Give back every line of the material below that has the string "Outline".
.....
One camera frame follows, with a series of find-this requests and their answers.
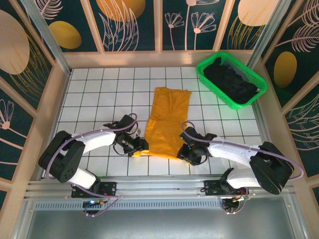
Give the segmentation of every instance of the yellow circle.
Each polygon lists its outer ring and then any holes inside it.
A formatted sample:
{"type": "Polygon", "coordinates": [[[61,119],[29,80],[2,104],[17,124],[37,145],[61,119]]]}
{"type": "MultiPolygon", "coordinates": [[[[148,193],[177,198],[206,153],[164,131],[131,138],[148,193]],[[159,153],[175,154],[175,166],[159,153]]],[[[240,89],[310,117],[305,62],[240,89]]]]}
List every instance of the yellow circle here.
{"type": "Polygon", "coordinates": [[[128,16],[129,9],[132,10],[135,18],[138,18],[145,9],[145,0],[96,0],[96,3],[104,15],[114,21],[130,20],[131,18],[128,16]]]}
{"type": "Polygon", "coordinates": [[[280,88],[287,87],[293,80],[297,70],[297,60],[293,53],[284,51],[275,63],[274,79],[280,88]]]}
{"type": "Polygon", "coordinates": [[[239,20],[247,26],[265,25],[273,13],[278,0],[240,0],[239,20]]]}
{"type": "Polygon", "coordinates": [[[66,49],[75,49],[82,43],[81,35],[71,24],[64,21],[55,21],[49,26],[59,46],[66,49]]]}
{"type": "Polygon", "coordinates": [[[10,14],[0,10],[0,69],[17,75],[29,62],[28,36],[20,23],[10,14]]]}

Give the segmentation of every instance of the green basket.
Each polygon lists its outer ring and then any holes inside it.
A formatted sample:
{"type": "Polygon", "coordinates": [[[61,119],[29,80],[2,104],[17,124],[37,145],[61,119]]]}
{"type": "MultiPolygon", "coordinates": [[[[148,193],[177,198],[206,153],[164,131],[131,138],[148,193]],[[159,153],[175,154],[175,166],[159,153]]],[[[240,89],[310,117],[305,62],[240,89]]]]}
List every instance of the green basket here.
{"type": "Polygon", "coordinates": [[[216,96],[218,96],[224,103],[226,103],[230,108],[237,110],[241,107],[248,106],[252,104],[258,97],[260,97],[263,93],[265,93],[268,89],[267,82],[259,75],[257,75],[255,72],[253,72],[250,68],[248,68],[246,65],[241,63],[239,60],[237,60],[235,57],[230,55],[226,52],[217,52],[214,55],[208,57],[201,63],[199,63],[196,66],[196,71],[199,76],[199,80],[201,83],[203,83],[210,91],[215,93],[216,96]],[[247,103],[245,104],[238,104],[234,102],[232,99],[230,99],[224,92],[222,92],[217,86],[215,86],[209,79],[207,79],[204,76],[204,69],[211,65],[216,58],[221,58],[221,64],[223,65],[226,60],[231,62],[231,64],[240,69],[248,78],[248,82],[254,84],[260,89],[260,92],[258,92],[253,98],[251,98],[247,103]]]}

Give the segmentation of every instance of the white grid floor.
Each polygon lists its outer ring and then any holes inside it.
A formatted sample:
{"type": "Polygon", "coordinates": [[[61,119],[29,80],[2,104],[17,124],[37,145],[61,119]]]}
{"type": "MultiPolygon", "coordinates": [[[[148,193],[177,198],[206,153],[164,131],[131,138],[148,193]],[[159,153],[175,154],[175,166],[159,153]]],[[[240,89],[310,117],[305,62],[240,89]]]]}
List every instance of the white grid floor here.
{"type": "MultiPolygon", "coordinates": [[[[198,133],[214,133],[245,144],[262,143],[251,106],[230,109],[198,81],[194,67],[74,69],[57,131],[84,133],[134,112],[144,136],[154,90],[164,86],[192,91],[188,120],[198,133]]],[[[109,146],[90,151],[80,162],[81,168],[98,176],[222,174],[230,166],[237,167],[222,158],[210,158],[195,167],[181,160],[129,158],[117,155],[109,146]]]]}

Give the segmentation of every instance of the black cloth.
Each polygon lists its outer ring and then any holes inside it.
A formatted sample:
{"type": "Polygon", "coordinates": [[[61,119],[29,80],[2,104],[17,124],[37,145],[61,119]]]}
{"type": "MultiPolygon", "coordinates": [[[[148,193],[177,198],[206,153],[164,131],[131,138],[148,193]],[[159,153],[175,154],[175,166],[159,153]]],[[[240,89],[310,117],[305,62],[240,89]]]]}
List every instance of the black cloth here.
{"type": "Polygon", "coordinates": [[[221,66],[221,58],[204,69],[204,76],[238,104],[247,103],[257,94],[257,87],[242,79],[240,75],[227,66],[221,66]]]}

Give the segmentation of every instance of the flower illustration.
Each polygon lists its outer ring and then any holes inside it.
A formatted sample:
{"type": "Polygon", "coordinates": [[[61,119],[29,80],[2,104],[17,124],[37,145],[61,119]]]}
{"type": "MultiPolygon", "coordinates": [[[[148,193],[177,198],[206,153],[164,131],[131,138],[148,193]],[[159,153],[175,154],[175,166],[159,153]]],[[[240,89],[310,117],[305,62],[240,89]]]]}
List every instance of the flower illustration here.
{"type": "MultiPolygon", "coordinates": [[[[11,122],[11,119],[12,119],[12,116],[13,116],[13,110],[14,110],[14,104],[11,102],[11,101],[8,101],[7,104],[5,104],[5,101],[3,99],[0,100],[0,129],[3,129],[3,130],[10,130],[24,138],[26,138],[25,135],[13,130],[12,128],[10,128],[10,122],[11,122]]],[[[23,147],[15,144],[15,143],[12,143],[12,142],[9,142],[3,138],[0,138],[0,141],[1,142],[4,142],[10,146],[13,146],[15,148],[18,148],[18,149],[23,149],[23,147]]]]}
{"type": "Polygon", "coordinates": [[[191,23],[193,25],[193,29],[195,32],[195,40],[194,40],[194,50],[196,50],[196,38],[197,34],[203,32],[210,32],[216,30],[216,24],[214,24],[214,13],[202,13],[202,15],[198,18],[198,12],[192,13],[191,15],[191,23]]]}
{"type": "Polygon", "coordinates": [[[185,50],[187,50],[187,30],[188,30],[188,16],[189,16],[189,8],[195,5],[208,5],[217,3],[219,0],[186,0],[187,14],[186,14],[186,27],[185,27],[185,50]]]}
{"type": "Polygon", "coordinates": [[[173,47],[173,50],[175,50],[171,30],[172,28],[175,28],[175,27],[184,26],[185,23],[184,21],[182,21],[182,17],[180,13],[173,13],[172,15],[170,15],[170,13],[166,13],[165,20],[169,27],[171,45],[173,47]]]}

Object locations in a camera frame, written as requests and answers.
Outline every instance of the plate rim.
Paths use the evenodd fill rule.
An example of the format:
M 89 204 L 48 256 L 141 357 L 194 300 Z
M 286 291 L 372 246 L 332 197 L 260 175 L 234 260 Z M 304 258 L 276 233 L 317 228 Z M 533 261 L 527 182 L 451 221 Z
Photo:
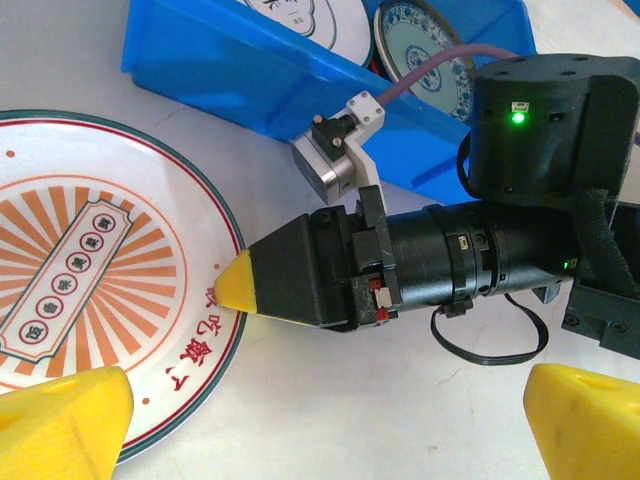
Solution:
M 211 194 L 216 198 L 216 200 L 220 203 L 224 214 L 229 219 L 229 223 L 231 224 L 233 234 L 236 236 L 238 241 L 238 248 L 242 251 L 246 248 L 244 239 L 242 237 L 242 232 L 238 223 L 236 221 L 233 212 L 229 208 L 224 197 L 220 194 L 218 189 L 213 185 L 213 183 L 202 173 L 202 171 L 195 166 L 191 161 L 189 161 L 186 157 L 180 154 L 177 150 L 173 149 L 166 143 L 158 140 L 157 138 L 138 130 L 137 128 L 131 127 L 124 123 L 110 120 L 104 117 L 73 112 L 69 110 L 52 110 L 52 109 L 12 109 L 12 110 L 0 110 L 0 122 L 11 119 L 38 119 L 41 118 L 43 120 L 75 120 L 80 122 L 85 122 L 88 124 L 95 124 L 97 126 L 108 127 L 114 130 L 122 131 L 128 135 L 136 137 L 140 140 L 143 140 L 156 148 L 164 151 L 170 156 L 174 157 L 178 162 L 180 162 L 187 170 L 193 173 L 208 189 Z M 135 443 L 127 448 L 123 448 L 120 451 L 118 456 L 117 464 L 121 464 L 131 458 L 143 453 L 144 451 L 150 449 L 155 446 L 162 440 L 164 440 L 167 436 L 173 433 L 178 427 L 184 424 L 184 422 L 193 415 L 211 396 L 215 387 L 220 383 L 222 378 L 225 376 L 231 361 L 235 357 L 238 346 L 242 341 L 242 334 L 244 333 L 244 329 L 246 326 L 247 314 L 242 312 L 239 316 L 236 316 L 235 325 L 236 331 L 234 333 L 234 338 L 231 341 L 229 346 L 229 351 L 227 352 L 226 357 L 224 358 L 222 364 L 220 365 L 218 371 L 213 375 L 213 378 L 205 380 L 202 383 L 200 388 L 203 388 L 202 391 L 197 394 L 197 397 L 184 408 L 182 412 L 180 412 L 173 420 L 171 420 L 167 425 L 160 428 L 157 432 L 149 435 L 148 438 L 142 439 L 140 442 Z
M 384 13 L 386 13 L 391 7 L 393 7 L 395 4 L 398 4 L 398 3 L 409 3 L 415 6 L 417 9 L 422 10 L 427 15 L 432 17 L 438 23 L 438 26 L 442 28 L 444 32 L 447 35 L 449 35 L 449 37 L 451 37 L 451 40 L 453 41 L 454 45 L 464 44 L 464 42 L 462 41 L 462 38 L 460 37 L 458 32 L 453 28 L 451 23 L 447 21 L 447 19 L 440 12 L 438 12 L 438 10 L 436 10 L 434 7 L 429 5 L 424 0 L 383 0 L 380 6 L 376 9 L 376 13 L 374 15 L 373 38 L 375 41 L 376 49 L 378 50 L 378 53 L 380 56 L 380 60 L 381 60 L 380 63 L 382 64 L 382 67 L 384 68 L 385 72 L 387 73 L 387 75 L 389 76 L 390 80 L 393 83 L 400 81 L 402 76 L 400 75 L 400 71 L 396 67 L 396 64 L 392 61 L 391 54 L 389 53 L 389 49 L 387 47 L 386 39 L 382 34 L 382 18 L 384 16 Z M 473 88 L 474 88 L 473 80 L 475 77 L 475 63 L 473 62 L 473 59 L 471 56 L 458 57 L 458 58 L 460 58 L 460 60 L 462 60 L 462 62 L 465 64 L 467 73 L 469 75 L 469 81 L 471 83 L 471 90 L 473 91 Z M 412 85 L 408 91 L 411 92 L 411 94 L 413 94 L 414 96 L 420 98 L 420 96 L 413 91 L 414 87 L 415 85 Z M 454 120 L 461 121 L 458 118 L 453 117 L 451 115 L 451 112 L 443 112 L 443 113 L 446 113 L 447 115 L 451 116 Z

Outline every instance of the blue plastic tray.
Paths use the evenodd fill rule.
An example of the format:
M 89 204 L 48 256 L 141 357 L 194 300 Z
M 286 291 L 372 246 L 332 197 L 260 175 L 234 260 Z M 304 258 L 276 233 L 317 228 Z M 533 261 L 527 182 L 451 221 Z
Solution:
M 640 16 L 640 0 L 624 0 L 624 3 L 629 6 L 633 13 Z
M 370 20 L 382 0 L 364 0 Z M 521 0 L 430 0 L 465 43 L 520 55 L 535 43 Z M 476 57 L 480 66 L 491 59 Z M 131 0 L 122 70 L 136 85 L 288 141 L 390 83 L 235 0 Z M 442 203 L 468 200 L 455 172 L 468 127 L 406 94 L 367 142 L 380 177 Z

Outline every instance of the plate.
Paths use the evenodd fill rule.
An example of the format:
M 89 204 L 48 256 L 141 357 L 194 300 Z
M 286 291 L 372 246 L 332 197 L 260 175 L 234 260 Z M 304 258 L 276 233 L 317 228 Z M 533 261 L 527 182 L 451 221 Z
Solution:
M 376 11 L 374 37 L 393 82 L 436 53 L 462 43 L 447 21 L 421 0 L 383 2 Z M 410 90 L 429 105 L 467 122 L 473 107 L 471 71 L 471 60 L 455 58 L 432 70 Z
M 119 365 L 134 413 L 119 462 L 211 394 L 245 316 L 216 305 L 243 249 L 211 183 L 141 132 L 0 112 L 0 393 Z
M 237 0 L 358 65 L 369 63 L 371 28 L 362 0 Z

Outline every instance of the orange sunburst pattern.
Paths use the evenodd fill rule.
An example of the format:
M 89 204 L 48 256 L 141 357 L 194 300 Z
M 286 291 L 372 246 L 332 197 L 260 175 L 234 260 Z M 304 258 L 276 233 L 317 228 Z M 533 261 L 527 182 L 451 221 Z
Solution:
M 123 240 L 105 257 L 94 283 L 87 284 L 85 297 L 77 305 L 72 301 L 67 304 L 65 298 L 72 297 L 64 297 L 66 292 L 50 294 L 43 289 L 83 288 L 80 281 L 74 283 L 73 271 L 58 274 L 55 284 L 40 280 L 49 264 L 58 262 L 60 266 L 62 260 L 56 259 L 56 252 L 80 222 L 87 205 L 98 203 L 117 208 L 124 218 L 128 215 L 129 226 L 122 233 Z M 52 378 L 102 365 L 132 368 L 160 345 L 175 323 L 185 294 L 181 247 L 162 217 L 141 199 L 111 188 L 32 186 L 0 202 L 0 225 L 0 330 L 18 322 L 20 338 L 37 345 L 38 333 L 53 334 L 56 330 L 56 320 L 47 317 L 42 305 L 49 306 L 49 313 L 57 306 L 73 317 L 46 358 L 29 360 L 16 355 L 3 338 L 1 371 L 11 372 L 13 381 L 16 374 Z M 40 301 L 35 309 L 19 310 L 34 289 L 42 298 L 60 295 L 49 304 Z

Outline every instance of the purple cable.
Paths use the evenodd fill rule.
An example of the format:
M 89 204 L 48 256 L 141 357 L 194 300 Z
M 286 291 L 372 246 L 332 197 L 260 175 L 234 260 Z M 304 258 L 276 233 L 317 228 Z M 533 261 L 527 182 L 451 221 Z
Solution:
.....
◆ Result:
Outline every instance of the plate rim.
Outline every instance of the blue plastic tray.
Outline every instance of the plate.
Outline every instance of the orange sunburst pattern.
Outline every instance of the purple cable.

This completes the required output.